- Pitcher
- Born: February 14, 1952 (age 74) Springfield, Ohio, U.S.
- Batted: LeftThrew: Left

MLB debut
- July 3, 1974, for the Cincinnati Reds

Last MLB appearance
- September 27, 1979, for the St. Louis Cardinals

MLB statistics
- Win–loss record: 12–17
- Earned run average: 3.76
- Strikeouts: 148
- Stats at Baseball Reference

Teams
- Cincinnati Reds (1974–1976); Montreal Expos (1977); Pittsburgh Pirates (1978); St. Louis Cardinals (1979);

Career highlights and awards
- 2× World Series champion (1975, 1976);

= Will McEnaney =

American baseball player (born 1952)

William Henry McEnaney (born February 14, 1952) is an American former professional baseball player. He was a left-handed pitcher over parts of six seasons in Major League Baseball (1974–79) with the Cincinnati Reds, Montreal Expos, Pittsburgh Pirates and St. Louis Cardinals.

McEnaney was one of five children of William and Eleanor (Grieb) McEnaney and attended Springfield North High School in Springfield, Ohio. He was drafted by the Reds in the eighth round of the 1970 amateur draft. He made his Major League debut at age 22 on July 3, 1974, in relief of starter Clay Carroll in a 4–1 Reds loss to the Los Angeles Dodgers at Riverfront Stadium. McEnaney's first-ever inning was a 1–2–3 one as he induced popouts from Tommy John, Davey Lopes and Bill Buckner, and for the game he pitched two scoreless innings. In his rookie season, he pitched 24 games, with a 2–1 record and a 4.44 earned run average.

McEnaney was a key member of the bullpen of the Big Red Machine Reds teams that were the 1975 and 1976 World Series champions. In 1975, he posted a 5–2 record with a 2.47 ERA and 15 saves in 70 pitching appearances. But he is best known for his performance in the Series, in which he pitched five games (6 2/3 innings) in relief with a 2.70 ERA and one save. He earned the save in the seventh and final game as he pitched a perfect three-out ninth inning.

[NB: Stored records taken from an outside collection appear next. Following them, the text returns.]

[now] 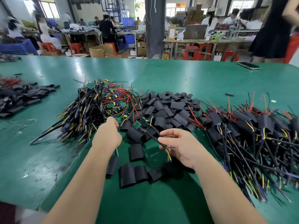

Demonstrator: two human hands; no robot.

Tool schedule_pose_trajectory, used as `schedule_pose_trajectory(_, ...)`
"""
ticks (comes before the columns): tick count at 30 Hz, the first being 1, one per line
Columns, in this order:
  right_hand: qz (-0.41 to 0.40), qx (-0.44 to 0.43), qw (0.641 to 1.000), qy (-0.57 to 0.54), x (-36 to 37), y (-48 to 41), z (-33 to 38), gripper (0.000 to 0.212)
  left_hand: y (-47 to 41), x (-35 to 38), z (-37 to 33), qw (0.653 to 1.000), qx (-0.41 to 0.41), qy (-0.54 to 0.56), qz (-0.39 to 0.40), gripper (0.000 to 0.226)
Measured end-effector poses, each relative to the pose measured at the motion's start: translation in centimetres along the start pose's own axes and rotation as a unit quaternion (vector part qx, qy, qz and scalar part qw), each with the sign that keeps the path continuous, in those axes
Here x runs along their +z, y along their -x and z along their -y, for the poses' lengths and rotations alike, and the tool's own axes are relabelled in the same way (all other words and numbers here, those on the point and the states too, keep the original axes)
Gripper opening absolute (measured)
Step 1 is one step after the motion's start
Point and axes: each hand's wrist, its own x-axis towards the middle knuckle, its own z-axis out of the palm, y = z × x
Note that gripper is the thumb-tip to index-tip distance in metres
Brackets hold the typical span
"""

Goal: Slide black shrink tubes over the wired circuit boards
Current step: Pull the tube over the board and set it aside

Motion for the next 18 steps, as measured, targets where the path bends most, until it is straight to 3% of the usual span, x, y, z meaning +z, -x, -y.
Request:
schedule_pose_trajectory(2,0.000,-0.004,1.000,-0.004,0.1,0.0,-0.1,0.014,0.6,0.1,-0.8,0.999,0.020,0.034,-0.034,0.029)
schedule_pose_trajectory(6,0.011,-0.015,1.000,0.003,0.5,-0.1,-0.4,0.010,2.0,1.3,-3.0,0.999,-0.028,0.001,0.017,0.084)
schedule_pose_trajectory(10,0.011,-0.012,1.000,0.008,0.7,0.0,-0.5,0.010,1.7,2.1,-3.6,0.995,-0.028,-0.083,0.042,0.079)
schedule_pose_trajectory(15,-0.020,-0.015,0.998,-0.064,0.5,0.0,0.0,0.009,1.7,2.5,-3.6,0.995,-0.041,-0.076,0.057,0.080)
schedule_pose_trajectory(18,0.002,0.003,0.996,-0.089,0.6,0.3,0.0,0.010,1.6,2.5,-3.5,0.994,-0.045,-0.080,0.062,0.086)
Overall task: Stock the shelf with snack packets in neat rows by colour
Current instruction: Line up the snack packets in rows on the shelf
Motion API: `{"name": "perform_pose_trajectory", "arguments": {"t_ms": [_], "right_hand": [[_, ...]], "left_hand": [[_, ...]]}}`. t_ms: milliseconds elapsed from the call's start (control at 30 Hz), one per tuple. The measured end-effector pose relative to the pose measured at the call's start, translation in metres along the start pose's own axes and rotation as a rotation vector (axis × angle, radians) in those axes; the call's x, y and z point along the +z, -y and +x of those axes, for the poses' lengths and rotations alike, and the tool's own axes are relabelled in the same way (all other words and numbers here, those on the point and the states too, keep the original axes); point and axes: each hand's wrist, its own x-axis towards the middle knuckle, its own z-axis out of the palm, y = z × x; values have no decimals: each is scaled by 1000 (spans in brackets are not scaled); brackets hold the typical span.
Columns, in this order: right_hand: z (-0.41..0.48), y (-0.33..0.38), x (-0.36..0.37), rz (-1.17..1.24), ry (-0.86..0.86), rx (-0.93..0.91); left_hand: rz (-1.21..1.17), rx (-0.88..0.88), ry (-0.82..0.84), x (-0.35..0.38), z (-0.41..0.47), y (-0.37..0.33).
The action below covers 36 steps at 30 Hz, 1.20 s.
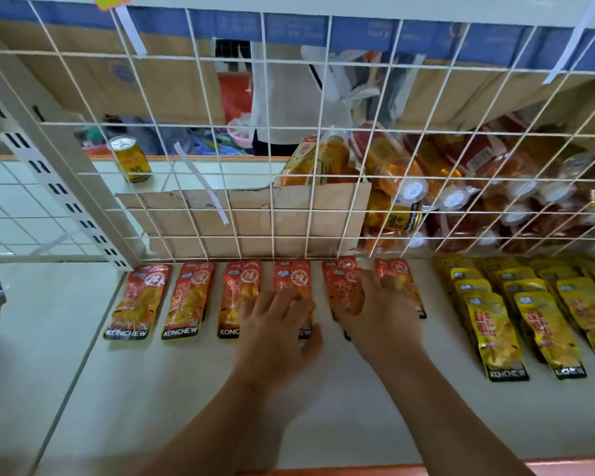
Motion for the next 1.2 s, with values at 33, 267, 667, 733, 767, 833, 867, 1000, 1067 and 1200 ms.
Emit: {"name": "perform_pose_trajectory", "arguments": {"t_ms": [33, 267, 667, 733, 767, 833, 867, 1000, 1067, 1200], "right_hand": [[2, 3, 3, -2, -5, 8], [7, 9, 16, -40, -11, 34], [6, 7, 18, -22, -5, 10], [6, 6, 17, -8, 3, 12], [5, 5, 17, 4, 7, 15], [5, 4, 16, 32, 8, 20], [5, 3, 15, 47, 12, 21], [4, -1, 13, 95, 24, 12], [3, -3, 13, 98, 26, 0], [3, -7, 14, 131, 24, -21]], "left_hand": [[-12, -4, 19, -1, 0, 0], [-70, -17, 49, -4, 1, 1], [-77, -37, 73, -2, 2, 2], [-73, -45, 80, -2, 2, 2], [-73, -51, 86, -2, 2, 2], [-72, -61, 96, -3, 2, 1], [-72, -65, 101, -3, 2, 1], [-74, -73, 103, -3, 1, 1], [-67, -76, 100, -3, 1, 1], [-54, -97, 112, -3, 1, 0]]}}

In 1976 he fell to 2–6 with a 4.85 ERA in 55 games. But he again excelled in the World Series, pitching 4 2/3 scoreless innings in two games and earning two saves. And, just as in the previous World Series, he closed out the series with a 1–2–3 9th inning, for a four-game sweep over the New York Yankees.

In December 1976 he was traded to the Expos. In 1977, he pitched 69 games with a 3–5 record and a 3.95 ERA. He was then traded to the Pirates for the 1978 season and pitched only six games with a 10.38 ERA. Released by the Pirates, he played for the Cardinals in 1979. In that season, he pitched in 25 games with an 0–3 record and a 2.95 ERA, but it was his final season in the majors as the Cardinals released him prior to the 1980 season. For his Major League career he compiled 12–17 record with a 3.76 earned run average and 148 strikeouts in 269 appearances, all as a relief pitcher.

McEnaney played in Mexico with the Águilas de Mexicali and the Plataneros de Tabasco, as well as for the West Palm Beach Tropics of the Senior Professional Baseball Association. In 1980, while pitching for Mexicali, McEnaney hurled a 1–0 no-hitter against the Algodoneros de Guasave.

McEnaney lives in Florida with his second wife, Cindy. They have two adult sons. He also has a daughter from his first wife, Lynne Magaw. After baseball, he has been an investment banker, had a painting business, later a bathtub refinishing business for 12 years and was most recently the scoreboard operator for the Miami Marlins minor league affiliate Jupiter Hammerheads.